# **OCEANS**:

## Optimizing Compilers for Embedded Applications\*

Bas Aarts<sup>1</sup>, Michel Barreteau<sup>2</sup>, François Bodin<sup>3</sup>, Peter Brinkhaus<sup>4</sup>, Zbigniew Chamski<sup>3</sup>, Henri-Pierre Charles<sup>2</sup>, Christine Eisenbeis<sup>5</sup>, John Gurd<sup>6</sup>, Jan Hoogerbrugge<sup>1</sup>, Ping Hu<sup>5</sup>, William Jalby<sup>2</sup>, Peter M. W. Knijnenburg<sup>4</sup>, Michael F. P. O'Boyle<sup>7</sup>, Erven Rohou<sup>3</sup>, Rizos Sakellariou<sup>6</sup>, Henk Schepers<sup>1</sup>, André Seznec<sup>3</sup>, Elena Stöhr<sup>6</sup>, Marco Verhoeven<sup>1</sup>, and Harry A. G. Wijshoff<sup>4</sup>

<sup>1</sup> Philips Research, Information and Software Technology, Prof. Holstlaan 4, 5656 AA Eindhoven, The Netherlands.

<sup>2</sup> Laboratoire PRiSM, Université de Versailles, 78035 Versailles, France.
 <sup>3</sup> IRISA, Campus Universitaire de Beaulieu, 35042 Rennes, France.

<sup>4</sup> Department of Computer Science, Leiden University, P.O. Box 9512, 2300 RA Leiden, The Netherlands.

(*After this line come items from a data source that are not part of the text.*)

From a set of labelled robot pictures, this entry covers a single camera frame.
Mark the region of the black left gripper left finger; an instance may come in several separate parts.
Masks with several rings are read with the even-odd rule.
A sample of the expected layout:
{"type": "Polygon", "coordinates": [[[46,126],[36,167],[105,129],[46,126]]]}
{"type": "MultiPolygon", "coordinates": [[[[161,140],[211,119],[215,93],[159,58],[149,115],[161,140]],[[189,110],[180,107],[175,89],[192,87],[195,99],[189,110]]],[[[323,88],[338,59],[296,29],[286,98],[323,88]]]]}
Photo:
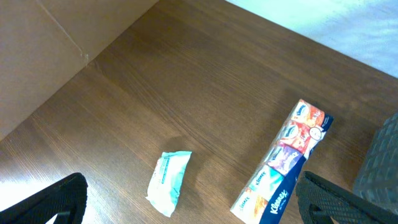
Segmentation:
{"type": "Polygon", "coordinates": [[[76,172],[1,212],[1,223],[81,224],[86,210],[88,184],[76,172]]]}

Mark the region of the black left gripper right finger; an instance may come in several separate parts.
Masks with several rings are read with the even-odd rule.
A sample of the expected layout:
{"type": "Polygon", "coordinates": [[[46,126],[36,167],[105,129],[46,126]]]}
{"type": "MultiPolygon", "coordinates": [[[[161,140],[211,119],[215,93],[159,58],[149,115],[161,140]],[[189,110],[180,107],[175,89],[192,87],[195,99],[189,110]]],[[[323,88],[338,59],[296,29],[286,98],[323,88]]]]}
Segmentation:
{"type": "Polygon", "coordinates": [[[397,224],[397,215],[305,171],[296,186],[304,224],[397,224]]]}

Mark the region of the grey plastic basket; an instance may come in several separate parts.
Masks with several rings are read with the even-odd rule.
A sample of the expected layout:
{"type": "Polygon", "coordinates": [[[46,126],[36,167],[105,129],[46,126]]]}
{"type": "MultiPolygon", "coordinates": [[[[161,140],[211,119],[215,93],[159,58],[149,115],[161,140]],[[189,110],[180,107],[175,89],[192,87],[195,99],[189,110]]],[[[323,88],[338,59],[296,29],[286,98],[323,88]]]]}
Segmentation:
{"type": "Polygon", "coordinates": [[[397,114],[385,120],[375,132],[353,192],[397,214],[397,114]]]}

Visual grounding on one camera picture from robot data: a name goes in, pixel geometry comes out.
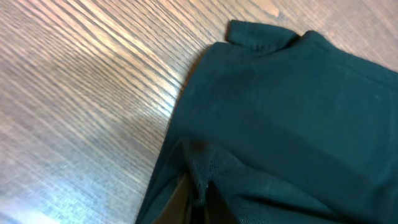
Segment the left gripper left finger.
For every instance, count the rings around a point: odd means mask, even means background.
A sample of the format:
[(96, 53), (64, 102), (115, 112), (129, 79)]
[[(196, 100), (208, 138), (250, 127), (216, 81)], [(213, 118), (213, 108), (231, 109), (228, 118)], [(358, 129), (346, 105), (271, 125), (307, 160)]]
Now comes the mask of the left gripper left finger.
[(185, 174), (153, 224), (188, 224), (191, 216), (192, 181)]

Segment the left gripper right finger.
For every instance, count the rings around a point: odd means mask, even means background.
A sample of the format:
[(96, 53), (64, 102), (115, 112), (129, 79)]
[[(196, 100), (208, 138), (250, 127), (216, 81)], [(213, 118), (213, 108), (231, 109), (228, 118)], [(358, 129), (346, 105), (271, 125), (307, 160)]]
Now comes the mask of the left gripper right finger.
[(239, 224), (226, 200), (213, 182), (206, 190), (205, 224)]

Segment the black polo shirt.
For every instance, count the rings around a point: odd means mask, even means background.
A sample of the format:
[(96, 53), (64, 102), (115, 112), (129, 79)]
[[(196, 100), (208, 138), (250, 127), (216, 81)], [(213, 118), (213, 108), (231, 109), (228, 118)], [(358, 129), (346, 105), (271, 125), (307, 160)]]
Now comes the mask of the black polo shirt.
[(397, 73), (315, 31), (230, 21), (181, 94), (138, 223), (181, 178), (190, 223), (213, 182), (239, 223), (396, 223)]

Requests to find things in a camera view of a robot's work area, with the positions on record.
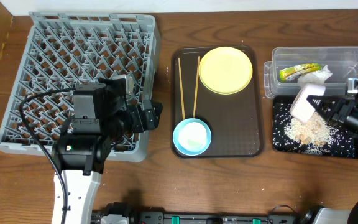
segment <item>chopsticks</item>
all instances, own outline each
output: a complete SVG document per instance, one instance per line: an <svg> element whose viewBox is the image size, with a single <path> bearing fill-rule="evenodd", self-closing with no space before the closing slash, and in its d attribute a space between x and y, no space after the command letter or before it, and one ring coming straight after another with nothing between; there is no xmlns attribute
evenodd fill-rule
<svg viewBox="0 0 358 224"><path fill-rule="evenodd" d="M180 68L180 58L178 58L179 63L179 82L180 82L180 101L181 101L181 117L185 119L185 102L183 101L183 85L181 82L181 68Z"/></svg>
<svg viewBox="0 0 358 224"><path fill-rule="evenodd" d="M180 82L181 117L182 117L182 119L185 119L185 101L183 99L183 83L182 83L182 80L181 80L180 58L178 58L178 65L179 65L179 82ZM199 79L198 67L199 66L200 66L200 56L198 56L198 61L197 61L196 90L195 90L195 95L194 95L193 118L196 116L198 79Z"/></svg>
<svg viewBox="0 0 358 224"><path fill-rule="evenodd" d="M198 67L199 66L200 66L200 56L198 56L198 62L197 62L196 90L195 90L195 94L194 94L193 118L196 116L197 92L198 92Z"/></svg>

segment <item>wooden table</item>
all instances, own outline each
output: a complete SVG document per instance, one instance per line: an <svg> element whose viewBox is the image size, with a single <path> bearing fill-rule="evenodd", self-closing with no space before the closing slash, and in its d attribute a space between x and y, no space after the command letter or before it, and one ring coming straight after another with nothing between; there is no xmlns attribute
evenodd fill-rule
<svg viewBox="0 0 358 224"><path fill-rule="evenodd" d="M264 62L275 47L358 45L358 10L156 14L161 34L153 97L164 105L139 163L108 161L94 209L127 201L175 212L267 213L287 204L351 209L358 201L358 160L304 156L272 149L272 100L262 98L266 148L253 159L176 157L170 149L171 56L183 47L249 45ZM32 21L15 17L0 68L0 125ZM0 223L50 223L53 170L42 156L0 152Z"/></svg>

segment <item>gray plastic dish rack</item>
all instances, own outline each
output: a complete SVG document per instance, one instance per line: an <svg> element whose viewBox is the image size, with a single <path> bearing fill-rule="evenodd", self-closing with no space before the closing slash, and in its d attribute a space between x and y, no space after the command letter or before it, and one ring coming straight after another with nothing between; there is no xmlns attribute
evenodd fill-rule
<svg viewBox="0 0 358 224"><path fill-rule="evenodd" d="M160 34L153 16L47 14L31 12L30 30L0 128L0 151L43 155L19 115L25 96L130 75L136 80L128 102L151 99L158 68ZM25 115L50 152L60 128L73 114L72 91L32 100ZM142 161L149 132L124 136L112 146L109 160Z"/></svg>

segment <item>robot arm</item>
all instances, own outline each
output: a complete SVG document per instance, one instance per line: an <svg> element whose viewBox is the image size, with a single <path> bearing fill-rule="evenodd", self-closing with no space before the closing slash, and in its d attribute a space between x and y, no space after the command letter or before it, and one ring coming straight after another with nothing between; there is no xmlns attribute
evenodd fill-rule
<svg viewBox="0 0 358 224"><path fill-rule="evenodd" d="M354 98L308 96L307 100L328 124L344 128L358 138L358 79L348 80L347 93Z"/></svg>
<svg viewBox="0 0 358 224"><path fill-rule="evenodd" d="M68 192L66 223L91 222L94 198L111 145L122 142L125 134L158 127L162 104L143 100L142 106L128 105L126 93L133 89L129 81L121 76L80 84L74 90L75 115L65 121L60 138L52 148ZM71 121L73 132L69 134ZM55 176L52 223L60 223L62 208L62 188Z"/></svg>

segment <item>green clip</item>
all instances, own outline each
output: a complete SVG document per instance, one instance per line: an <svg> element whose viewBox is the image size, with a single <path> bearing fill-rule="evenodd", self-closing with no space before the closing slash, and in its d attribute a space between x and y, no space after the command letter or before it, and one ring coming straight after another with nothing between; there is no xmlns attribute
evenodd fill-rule
<svg viewBox="0 0 358 224"><path fill-rule="evenodd" d="M172 217L172 224L180 224L180 218L179 217Z"/></svg>

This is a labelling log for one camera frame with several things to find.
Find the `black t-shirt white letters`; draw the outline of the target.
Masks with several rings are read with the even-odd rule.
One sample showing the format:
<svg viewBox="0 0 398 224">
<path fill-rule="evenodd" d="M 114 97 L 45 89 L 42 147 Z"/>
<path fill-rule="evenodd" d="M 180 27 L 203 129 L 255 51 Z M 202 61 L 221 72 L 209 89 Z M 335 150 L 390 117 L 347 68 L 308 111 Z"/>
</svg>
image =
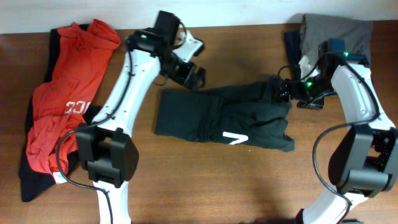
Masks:
<svg viewBox="0 0 398 224">
<path fill-rule="evenodd" d="M 282 79 L 202 91 L 160 92 L 155 134 L 190 142 L 248 145 L 290 152 L 295 141 L 285 131 L 289 100 L 277 95 Z"/>
</svg>

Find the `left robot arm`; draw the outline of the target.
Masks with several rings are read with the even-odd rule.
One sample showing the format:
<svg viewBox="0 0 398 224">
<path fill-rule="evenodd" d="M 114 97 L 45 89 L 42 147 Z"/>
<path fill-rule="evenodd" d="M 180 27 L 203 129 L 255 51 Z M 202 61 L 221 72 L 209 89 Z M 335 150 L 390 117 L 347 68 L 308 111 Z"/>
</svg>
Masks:
<svg viewBox="0 0 398 224">
<path fill-rule="evenodd" d="M 204 49 L 173 13 L 159 11 L 153 27 L 126 39 L 121 73 L 91 124 L 76 132 L 81 166 L 98 194 L 100 223 L 131 223 L 128 185 L 139 160 L 131 137 L 153 81 L 162 75 L 189 90 L 205 85 L 205 69 L 191 62 Z"/>
</svg>

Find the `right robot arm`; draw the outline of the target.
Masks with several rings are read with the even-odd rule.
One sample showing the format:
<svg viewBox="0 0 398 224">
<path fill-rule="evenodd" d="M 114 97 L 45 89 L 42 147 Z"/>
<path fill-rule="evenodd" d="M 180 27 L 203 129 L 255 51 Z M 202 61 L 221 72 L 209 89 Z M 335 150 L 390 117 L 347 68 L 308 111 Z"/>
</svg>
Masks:
<svg viewBox="0 0 398 224">
<path fill-rule="evenodd" d="M 295 223 L 347 223 L 355 206 L 390 191 L 397 181 L 397 128 L 376 95 L 367 57 L 347 51 L 341 39 L 322 42 L 314 67 L 302 78 L 283 80 L 276 100 L 296 99 L 300 108 L 320 110 L 324 98 L 332 95 L 338 96 L 346 121 L 315 140 L 313 168 L 325 188 L 298 212 Z M 348 132 L 330 157 L 325 180 L 318 170 L 317 148 L 340 128 Z"/>
</svg>

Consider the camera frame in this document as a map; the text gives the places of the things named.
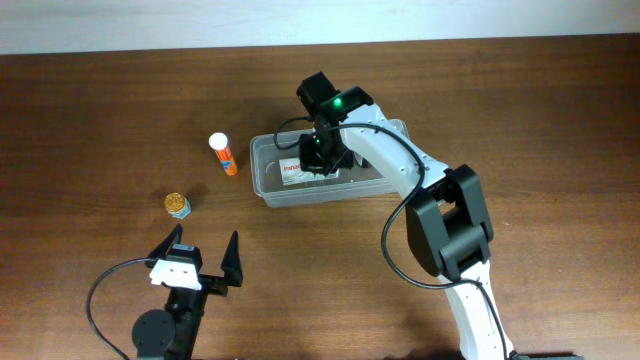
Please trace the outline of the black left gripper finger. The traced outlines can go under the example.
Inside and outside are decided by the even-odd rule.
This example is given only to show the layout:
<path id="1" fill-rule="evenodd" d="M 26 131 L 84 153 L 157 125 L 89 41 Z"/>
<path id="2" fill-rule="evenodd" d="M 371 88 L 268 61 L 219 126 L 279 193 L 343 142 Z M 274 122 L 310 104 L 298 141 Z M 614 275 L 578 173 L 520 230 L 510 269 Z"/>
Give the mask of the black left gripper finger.
<path id="1" fill-rule="evenodd" d="M 224 281 L 228 286 L 242 286 L 243 272 L 239 253 L 239 234 L 237 231 L 234 231 L 231 235 L 220 268 L 224 273 Z"/>
<path id="2" fill-rule="evenodd" d="M 183 226 L 181 224 L 177 224 L 169 235 L 148 254 L 147 259 L 149 261 L 164 259 L 174 244 L 181 243 L 182 233 Z"/>

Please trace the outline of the white Panadol medicine box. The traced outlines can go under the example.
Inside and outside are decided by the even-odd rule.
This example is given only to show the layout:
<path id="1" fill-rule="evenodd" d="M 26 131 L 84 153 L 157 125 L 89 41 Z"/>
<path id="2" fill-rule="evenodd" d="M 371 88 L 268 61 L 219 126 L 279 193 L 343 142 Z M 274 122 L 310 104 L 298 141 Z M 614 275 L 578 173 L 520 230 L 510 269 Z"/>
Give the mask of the white Panadol medicine box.
<path id="1" fill-rule="evenodd" d="M 281 179 L 284 186 L 297 185 L 309 182 L 336 179 L 339 172 L 328 175 L 316 174 L 310 171 L 303 171 L 299 158 L 287 158 L 279 160 Z"/>

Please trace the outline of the dark brown syrup bottle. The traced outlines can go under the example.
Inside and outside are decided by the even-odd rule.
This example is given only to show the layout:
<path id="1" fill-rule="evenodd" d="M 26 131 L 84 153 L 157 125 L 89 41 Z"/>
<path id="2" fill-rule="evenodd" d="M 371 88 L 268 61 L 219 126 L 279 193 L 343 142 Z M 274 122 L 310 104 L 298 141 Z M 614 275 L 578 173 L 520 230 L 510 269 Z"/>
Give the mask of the dark brown syrup bottle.
<path id="1" fill-rule="evenodd" d="M 370 168 L 371 165 L 370 163 L 360 154 L 354 152 L 353 153 L 354 156 L 354 160 L 357 163 L 357 165 L 361 168 Z"/>

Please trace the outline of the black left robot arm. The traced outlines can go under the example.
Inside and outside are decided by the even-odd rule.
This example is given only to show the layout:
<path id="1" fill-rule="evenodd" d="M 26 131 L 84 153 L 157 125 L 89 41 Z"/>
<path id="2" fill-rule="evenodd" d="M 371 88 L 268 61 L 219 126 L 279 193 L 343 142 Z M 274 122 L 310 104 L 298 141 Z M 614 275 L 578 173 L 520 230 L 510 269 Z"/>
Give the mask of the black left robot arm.
<path id="1" fill-rule="evenodd" d="M 227 245 L 221 276 L 200 272 L 201 251 L 183 244 L 182 234 L 183 227 L 176 225 L 145 261 L 151 269 L 151 283 L 168 288 L 169 295 L 162 309 L 143 313 L 133 325 L 131 336 L 138 359 L 190 359 L 207 299 L 225 297 L 231 287 L 242 286 L 237 232 L 232 233 Z"/>

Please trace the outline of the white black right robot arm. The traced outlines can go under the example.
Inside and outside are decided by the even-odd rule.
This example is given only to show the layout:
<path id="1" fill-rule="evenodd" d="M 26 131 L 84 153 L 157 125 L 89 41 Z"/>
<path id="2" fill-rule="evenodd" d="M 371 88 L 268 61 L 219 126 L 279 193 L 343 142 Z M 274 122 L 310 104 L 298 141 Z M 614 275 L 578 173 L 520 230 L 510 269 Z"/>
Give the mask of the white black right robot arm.
<path id="1" fill-rule="evenodd" d="M 329 175 L 360 155 L 402 201 L 381 235 L 406 215 L 408 245 L 419 265 L 445 292 L 465 359 L 520 359 L 501 324 L 490 281 L 489 244 L 494 237 L 478 175 L 467 165 L 450 168 L 414 145 L 359 87 L 337 90 L 318 72 L 296 95 L 313 133 L 299 140 L 303 170 Z"/>

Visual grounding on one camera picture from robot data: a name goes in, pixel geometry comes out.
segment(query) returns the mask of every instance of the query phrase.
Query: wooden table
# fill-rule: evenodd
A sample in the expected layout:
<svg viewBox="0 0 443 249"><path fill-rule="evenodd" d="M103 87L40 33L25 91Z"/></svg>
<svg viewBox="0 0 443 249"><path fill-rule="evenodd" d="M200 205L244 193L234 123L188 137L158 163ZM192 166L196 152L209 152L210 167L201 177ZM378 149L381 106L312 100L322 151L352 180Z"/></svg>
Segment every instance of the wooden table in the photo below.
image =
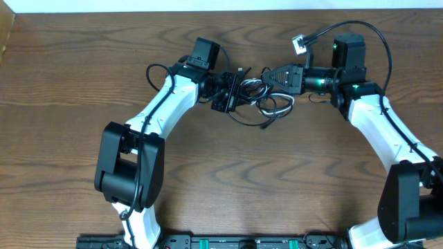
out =
<svg viewBox="0 0 443 249"><path fill-rule="evenodd" d="M252 66L257 77L264 66L304 62L293 36L348 19L384 33L392 105L443 154L441 10L18 15L0 68L0 247L73 248L81 234L122 230L93 177L106 124L124 123L156 94L148 64L173 65L205 37L226 48L232 68ZM330 66L333 38L348 32L365 35L368 79L382 84L386 52L365 27L322 37L315 64ZM164 71L152 75L161 85ZM239 112L261 121L253 107ZM170 134L165 161L157 219L195 234L341 231L377 215L387 175L357 129L306 96L264 131L199 105Z"/></svg>

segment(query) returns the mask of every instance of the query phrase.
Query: black bracket
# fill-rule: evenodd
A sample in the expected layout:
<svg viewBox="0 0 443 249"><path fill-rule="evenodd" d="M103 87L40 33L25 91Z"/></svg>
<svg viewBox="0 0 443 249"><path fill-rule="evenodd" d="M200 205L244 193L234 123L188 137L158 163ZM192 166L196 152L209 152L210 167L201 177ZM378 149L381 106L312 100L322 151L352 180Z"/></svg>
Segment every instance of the black bracket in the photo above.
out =
<svg viewBox="0 0 443 249"><path fill-rule="evenodd" d="M224 73L222 75L222 80L226 85L228 91L222 94L217 99L213 100L210 108L212 110L221 111L224 113L229 113L230 111L235 111L235 107L245 104L245 101L239 98L239 94L243 90L243 86L237 83L238 76L236 73Z"/></svg>
<svg viewBox="0 0 443 249"><path fill-rule="evenodd" d="M139 132L115 122L110 122L103 131L94 186L110 203L131 205L133 201L136 163L121 158L120 153L135 149L139 138ZM156 134L144 134L137 212L151 207L157 199L163 184L164 158L165 140Z"/></svg>
<svg viewBox="0 0 443 249"><path fill-rule="evenodd" d="M432 162L441 168L440 158ZM409 161L392 165L381 195L378 217L386 238L393 243L443 236L443 200L440 183L431 194L420 196L419 183L430 172L423 163Z"/></svg>

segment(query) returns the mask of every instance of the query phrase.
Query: black plastic part
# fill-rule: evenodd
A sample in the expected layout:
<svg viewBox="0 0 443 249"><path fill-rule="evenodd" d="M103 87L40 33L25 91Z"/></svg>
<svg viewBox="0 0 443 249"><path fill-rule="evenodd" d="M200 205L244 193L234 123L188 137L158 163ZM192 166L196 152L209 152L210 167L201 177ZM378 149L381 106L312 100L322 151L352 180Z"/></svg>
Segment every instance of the black plastic part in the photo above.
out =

<sup>5</sup> INRIA, Rocquencourt, BP 105, 78153 Le Chesnay Cedex, France. <sup>6</sup> Department of Computer Science, The University, Manchester M13 9PL, U.K.

<sup>7</sup> Department of Computer Science, The University, Maintenester M13 37 D, U.K.

**Abstract.** This paper describes the recently funded ESPRIT project OCEANS. Its aim is to investigate and develop advanced compiler infrastructure for embedded VLIW processors, such as the Philips TriMedia. Such processors promise high performance at low unit cost. This paper outlines the project's aims, presents the compiler infrastructure and its application to a typical case study.

### 1 Introduction

Increasingly, general-purpose processors are used for embedded applications rather than customised hardware. As processor cost drops, it becomes more attractive to use one processor for several applications rather than designing specific hardware. Multimedia based applications are typical of the growing uses of embedded systems, requiring cost-effective implementation and high performance. *Very Long Instruction Word* (VLIW) processors are an attractive solution for such applications as they provide potentially high performance, due to multiple parallel functional units, and are relatively cheap to manufacture due to the simple processor architecture. However, sophisticated optimizing compiler technology is necessary to exploit the fine-grain parallelism as assembly programming of complex applications is not feasible. With current compiler technology, the average number of operations per cycle in VLIW processors is only 2 to 2.5 [1].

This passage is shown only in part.